More than three missed years
The first significant setback in the European integration process began as early as 2017 during the government of Duško Marković when the pace of reform processes slowed down. However, in European Commission’s reports from that period, the assessments were much better than they were after the change of government in 2020.
Despite expectations that the country would accelerate its European integration efforts following the democratic changes, the process stalled due to constant political crisis and polarization. The political majority formed after the August elections struggled for a long time to reach a political consensus on appointments to judicial bodies. Over the past three years, institutional instability has significantly impeded both the technical alignment with European standards.
The European Commission’s non-paper on the rule of law warned that Montenegro has lost focus on key EU reforms, particularly in the area of the rule of law. The document states that there was no progress in investigations, prosecutions, and trials for old cases of violence against journalists and media workers. As stated in the informal document, the absolute priority of Montenegro should be to fulfill the critical deficiencies identified within the temporary benchmarks for negotiation chapters 23 and 24.
It is said that the functioning of the entire justice system continued to face a deep institutional crisis. The non-paper assessed that many institutions continued to suffer from a lack of appointments or were operating in an acting state.
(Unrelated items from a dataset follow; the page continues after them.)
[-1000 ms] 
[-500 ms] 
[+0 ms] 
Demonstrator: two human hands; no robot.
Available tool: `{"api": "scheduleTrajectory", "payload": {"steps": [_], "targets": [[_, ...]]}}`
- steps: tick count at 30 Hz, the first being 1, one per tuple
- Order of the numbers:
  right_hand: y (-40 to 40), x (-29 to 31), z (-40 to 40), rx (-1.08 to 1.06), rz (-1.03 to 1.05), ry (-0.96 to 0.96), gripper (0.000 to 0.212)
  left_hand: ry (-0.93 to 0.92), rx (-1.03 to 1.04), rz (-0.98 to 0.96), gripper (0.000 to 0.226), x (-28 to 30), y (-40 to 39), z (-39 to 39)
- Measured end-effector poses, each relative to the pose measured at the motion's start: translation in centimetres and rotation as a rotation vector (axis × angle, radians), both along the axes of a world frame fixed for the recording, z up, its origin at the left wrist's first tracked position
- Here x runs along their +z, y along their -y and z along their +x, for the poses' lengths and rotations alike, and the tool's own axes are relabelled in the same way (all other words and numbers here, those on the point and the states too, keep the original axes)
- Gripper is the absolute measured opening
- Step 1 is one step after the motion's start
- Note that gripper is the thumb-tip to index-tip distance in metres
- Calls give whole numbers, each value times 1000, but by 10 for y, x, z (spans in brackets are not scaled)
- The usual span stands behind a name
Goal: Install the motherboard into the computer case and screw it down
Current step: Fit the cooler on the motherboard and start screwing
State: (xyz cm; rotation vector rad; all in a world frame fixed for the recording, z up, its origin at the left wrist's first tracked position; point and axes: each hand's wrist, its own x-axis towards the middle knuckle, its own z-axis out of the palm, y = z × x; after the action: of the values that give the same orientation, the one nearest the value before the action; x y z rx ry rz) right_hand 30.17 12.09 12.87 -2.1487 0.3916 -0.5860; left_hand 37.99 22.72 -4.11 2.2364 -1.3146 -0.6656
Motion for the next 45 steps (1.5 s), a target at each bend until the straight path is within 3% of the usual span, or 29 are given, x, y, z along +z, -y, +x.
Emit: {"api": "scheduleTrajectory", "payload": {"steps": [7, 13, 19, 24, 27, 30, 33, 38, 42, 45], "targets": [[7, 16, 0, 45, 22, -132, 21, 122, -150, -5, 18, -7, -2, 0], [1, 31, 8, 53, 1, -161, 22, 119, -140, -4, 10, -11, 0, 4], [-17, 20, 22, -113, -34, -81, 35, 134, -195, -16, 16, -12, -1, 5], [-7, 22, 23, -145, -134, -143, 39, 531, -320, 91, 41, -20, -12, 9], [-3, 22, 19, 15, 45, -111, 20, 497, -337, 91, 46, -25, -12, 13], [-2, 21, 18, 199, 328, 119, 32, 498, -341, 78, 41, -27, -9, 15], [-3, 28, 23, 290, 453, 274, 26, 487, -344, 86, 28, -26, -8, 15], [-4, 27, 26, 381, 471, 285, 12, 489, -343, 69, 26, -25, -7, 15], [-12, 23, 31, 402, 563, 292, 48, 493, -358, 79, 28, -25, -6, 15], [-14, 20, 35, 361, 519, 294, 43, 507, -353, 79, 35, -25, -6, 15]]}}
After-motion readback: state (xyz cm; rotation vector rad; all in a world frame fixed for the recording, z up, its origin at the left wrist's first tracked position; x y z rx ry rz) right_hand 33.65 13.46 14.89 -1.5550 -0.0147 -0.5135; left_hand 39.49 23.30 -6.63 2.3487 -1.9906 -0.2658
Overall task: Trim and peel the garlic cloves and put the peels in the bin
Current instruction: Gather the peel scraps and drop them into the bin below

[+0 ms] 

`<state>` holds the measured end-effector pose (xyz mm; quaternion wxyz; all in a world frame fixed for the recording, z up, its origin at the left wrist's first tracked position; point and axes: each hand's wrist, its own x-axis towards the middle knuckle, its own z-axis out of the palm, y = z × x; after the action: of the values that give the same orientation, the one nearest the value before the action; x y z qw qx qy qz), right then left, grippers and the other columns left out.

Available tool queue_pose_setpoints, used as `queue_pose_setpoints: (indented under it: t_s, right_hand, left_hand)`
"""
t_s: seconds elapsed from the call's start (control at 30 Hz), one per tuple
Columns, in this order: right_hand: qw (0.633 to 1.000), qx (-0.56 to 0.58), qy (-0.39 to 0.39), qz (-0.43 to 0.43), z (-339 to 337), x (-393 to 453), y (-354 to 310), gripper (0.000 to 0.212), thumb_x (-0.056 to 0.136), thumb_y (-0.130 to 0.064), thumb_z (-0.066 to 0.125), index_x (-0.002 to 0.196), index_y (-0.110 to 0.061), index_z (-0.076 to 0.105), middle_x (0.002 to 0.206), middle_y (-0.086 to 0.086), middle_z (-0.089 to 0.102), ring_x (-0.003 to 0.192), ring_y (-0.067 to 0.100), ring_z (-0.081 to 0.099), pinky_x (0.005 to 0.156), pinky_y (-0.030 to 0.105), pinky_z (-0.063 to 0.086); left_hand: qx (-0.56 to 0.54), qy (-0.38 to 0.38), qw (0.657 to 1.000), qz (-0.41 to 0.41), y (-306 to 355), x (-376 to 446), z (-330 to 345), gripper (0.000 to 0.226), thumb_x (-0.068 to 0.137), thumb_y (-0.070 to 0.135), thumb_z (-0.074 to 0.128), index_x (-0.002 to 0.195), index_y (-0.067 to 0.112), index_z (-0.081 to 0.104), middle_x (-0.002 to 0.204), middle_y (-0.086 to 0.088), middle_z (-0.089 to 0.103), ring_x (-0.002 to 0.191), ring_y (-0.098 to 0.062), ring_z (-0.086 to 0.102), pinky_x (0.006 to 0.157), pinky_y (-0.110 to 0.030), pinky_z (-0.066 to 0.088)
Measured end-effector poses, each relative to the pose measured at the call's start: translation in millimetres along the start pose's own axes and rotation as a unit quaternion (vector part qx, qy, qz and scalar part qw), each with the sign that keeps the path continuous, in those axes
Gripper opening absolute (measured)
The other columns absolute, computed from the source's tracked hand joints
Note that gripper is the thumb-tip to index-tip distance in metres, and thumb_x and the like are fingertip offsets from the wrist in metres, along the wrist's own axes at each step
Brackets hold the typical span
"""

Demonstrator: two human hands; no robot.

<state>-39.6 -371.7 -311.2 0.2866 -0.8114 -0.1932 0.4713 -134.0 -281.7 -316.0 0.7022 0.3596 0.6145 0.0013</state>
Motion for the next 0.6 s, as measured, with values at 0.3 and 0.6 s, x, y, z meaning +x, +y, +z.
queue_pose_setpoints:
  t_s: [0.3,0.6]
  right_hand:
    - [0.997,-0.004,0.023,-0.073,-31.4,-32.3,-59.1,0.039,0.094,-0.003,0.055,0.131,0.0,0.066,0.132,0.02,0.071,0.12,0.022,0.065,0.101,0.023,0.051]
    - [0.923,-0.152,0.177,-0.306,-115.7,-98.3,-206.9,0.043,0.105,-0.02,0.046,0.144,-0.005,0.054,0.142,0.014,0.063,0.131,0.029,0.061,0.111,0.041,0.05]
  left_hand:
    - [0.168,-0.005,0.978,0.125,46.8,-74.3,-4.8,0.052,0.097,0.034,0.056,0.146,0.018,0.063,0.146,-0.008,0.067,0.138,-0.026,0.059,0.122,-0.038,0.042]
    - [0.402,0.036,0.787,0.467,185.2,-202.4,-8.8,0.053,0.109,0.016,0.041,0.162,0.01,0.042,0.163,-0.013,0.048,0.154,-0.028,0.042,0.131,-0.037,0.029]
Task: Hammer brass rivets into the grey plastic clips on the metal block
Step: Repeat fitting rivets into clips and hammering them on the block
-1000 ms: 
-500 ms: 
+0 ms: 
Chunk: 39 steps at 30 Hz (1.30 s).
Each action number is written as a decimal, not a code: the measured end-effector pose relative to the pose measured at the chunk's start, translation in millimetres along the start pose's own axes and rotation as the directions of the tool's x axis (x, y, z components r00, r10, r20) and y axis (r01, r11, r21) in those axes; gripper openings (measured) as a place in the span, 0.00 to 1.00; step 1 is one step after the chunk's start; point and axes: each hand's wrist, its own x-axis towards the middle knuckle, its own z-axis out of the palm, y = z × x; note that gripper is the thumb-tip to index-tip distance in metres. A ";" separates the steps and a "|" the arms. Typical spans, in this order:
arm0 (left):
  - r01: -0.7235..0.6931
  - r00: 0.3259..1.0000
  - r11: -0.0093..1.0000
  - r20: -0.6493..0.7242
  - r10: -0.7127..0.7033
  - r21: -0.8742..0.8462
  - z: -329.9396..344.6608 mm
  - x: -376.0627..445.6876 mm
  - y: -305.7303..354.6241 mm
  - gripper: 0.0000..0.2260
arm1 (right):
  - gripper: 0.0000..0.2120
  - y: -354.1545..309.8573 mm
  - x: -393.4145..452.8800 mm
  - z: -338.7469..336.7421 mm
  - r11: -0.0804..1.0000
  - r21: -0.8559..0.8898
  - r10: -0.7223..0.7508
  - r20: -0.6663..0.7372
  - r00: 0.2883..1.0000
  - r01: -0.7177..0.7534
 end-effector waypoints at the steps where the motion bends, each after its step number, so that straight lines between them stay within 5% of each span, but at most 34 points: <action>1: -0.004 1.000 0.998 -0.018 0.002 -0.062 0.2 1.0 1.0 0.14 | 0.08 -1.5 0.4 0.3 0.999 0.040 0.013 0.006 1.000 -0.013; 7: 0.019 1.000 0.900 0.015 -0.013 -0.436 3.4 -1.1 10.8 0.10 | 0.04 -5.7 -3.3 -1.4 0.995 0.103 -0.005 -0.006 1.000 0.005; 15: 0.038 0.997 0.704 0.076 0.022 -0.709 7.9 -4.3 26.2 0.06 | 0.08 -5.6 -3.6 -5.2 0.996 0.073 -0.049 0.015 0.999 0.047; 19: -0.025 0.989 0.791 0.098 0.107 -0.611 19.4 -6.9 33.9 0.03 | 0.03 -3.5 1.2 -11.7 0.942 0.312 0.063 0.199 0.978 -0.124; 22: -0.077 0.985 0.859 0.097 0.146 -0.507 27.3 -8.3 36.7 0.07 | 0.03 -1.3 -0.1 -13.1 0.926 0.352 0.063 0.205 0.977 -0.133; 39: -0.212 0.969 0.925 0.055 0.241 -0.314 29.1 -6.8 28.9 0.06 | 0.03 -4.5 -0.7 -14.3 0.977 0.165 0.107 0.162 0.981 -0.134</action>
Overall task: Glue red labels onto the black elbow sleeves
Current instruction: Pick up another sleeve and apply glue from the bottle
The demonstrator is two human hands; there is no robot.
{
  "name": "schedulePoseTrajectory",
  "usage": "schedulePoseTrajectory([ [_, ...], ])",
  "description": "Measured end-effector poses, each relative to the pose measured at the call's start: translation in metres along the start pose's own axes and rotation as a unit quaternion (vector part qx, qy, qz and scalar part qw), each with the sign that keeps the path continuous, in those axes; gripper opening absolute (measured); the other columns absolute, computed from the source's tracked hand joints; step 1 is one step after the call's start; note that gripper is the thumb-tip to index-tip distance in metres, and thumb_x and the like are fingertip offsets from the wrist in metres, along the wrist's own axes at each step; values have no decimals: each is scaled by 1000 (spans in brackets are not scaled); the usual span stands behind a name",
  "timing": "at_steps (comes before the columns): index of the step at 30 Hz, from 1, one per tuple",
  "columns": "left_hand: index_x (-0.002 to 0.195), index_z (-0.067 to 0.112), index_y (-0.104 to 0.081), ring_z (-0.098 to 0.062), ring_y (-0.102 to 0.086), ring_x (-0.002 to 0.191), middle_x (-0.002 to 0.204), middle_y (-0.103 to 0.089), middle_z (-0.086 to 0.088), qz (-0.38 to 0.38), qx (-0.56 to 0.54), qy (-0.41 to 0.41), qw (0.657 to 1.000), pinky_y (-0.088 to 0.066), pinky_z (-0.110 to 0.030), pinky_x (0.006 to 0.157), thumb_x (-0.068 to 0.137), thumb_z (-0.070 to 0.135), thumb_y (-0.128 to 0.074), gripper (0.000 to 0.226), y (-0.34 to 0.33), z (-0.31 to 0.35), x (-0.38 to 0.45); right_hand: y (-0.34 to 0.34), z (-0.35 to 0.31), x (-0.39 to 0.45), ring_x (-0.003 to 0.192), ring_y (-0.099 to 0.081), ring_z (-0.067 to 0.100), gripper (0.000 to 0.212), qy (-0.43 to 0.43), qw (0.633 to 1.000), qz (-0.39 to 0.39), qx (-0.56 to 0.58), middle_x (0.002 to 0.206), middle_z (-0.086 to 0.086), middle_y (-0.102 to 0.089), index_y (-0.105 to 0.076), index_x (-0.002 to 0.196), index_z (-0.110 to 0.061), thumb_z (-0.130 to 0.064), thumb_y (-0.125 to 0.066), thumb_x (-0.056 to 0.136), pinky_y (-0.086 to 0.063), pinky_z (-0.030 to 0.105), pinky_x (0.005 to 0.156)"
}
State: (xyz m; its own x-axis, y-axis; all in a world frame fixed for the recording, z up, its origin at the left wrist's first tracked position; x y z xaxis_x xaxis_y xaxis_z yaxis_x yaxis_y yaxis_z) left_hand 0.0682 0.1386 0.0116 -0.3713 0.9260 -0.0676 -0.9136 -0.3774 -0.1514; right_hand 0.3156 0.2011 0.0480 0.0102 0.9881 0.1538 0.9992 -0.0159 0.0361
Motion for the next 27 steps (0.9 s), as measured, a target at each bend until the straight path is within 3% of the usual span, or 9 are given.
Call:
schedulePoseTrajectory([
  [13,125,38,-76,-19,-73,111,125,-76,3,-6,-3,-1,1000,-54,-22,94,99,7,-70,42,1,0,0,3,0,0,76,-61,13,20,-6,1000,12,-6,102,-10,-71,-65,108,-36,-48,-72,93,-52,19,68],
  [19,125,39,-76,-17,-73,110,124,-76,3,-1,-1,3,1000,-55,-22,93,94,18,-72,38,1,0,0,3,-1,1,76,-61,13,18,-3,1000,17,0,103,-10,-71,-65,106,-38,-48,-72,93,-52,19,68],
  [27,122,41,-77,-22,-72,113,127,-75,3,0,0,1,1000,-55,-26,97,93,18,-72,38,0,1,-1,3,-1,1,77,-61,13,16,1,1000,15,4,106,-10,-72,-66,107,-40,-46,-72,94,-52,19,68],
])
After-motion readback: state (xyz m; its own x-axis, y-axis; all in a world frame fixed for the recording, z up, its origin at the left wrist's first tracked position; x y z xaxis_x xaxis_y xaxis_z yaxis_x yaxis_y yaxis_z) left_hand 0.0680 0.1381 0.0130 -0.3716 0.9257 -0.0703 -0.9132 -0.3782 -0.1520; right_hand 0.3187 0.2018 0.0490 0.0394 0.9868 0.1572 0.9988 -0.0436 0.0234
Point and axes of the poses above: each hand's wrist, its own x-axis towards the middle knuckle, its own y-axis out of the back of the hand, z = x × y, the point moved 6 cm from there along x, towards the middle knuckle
“This has significantly limited the capacity of the judicial system to function, with a weak or non-existent sense of direction and strategic planning/vision, which has affected Montenegro’s ability to administer justice,” the document states.
It is recalled that the Assembly appointed three judges of the Constitutional Court in February, which ended the unprecedented institutional blockade for Montenegro, which left the court without a quorum for decision-making between September last year and February this year.
Montenegro has not yet amended the Law on the Judicial Council and Judges, nor the Law on the State Prosecutor’s Office, in accordance with the recommendations of the European Commission and the opinions of the Venice Commission.
In the report of the Committee on Foreign Affairs (AFET) of the European Parliament, adopted on Wednesday, MEPs urge for political stability and substantial progress in key EU-related reforms, particularly in electoral and judicial reforms, and the fight against organized crime and corruption. They assess that Montenegro’s EU accession progress is losing momentum.
“MEPs expect the formation of a pro-European government as soon as possible, one which will clearly and unequivocally support European policies and values, in accordance with the expectations of a significant majority of the country’s citizens”, said EP Rapporteur for Montenegro, Tonino Picula.
The path to EU integration remains within reach, provided Montenegro seizes this moment. It all depends on the new Montenegrin government, which has the opportunity to prepare Montenegro to meet all the necessary criteria in the next few years. Unlike neighboring countries, Montenegro does not have bilateral conflicts with its neighbors that could further complicate future accession. All political obstacles within the country could be resolved if there is political will among its leaders.